* _Problem to solve_
Here the whole listing must be retyped exactly, with no line omitted.

* _Data below_
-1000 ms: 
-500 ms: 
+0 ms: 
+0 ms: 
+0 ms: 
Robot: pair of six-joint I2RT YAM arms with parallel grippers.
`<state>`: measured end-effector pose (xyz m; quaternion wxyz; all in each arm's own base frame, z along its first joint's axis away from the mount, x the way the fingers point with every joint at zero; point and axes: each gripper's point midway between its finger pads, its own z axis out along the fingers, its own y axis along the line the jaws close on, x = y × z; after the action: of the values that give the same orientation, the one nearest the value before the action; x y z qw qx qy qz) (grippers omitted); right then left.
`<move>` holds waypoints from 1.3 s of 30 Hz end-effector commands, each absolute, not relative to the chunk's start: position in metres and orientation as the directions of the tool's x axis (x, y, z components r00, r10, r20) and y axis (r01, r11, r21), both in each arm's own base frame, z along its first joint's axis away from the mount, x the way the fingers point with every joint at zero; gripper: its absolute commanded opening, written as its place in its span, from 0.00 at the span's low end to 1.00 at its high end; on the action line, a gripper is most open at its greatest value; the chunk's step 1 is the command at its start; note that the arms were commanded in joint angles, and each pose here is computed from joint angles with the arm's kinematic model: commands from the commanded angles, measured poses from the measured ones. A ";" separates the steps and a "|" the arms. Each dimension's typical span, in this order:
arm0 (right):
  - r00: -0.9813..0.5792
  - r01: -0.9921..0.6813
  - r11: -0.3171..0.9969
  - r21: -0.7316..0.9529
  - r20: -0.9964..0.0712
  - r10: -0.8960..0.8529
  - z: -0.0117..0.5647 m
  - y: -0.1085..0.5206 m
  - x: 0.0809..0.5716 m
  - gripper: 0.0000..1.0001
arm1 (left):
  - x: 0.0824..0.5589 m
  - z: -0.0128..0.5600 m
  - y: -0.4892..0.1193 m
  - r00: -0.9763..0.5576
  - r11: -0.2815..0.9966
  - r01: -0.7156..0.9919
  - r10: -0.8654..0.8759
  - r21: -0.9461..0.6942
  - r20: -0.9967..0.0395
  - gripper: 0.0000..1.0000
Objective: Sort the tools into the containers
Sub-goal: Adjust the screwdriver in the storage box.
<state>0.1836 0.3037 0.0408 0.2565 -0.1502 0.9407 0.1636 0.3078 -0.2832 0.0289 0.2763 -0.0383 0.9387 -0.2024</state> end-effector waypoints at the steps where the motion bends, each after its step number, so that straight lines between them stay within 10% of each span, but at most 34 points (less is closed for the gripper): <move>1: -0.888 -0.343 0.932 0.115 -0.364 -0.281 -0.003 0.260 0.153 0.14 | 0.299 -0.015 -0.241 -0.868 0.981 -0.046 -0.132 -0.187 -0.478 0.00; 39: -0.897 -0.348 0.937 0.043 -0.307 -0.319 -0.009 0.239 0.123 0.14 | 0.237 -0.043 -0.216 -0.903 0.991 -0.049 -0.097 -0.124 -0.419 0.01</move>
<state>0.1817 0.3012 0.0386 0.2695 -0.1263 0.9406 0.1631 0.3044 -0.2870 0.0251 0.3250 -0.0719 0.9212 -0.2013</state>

* _Written answer_
-1000 ms: 
-500 ms: 
+0 ms: 
+0 ms: 
+0 ms: 
Robot: pair of six-joint I2RT YAM arms with parallel grippers.
`<state>`: measured end-effector pose (xyz m; quaternion wxyz; all in each arm's own base frame, z along its first joint's axis away from the mount, x the way the fingers point with every joint at zero; point and axes: each gripper's point midway between its finger pads, its own z axis out along the fingers, its own y axis along the line the jaws close on, x = y × z; after the action: of the values that give the same orientation, the one nearest the value before the action; x y z qw qx qy qz) (grippers omitted); right then left.
`<move>` holds waypoints from 1.3 s of 30 Hz end-effector commands, each absolute, not relative to the chunk's start: position in metres and orientation as the directions of the tool's x axis (x, y, z components r00, r10, r20) and y axis (r01, r11, r21), both in each arm's own base frame, z along its first joint's axis away from the mount, x the way the fingers point with every joint at zero; gripper: its absolute commanded opening, written as its place in its span, from 0.00 at the span's low end to 1.00 at its high end; on the action line, a gripper is most open at its greatest value; the chunk's step 1 is the command at its start; note that the arms were commanded in joint angles, and each pose here is computed from joint angles with the arm's kinematic model: commands from the commanded angles, measured poses from the measured ones. A ";" separates the steps and a "|" the arms. Each dimension's typical span, in this order:
arm0 (right):
  - r00: -0.9813..0.5792
  - r01: -0.9921..0.6813
  - r11: -0.3171..0.9969
  - r21: -0.7316..0.9529
  - r20: -0.9964..0.0712
  - r10: -0.8960..0.8529
  - z: -0.0117..0.5647 m
  - y: -0.1085..0.5206 m
  - x: 0.0809..0.5716 m
  - gripper: 0.0000..1.0001
arm1 (left):
  - x: 0.0824..0.5589 m
  - z: -0.0128..0.5600 m
  - y: -0.4892..0.1193 m
  - r00: -0.9763..0.5576
  - r11: -0.2815..0.9966
  - r01: -0.7156..0.9919
  - r10: -0.8654..0.8759
  - r21: -0.9461..0.6942
  - r20: -0.9967..0.0395
  - gripper: 0.0000..1.0000
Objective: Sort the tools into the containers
Sub-goal: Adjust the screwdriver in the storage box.
<state>0.1836 0.3037 0.0408 0.2565 -0.1502 0.9407 0.1636 0.3078 -0.2832 0.0289 0.2763 -0.0383 0.9387 -0.2024</state> end-effector waypoints at the steps where the motion bends, each after its step number, so that straight lines between them stay within 10% of each span, but at most 34 points (less is closed for the gripper): <move>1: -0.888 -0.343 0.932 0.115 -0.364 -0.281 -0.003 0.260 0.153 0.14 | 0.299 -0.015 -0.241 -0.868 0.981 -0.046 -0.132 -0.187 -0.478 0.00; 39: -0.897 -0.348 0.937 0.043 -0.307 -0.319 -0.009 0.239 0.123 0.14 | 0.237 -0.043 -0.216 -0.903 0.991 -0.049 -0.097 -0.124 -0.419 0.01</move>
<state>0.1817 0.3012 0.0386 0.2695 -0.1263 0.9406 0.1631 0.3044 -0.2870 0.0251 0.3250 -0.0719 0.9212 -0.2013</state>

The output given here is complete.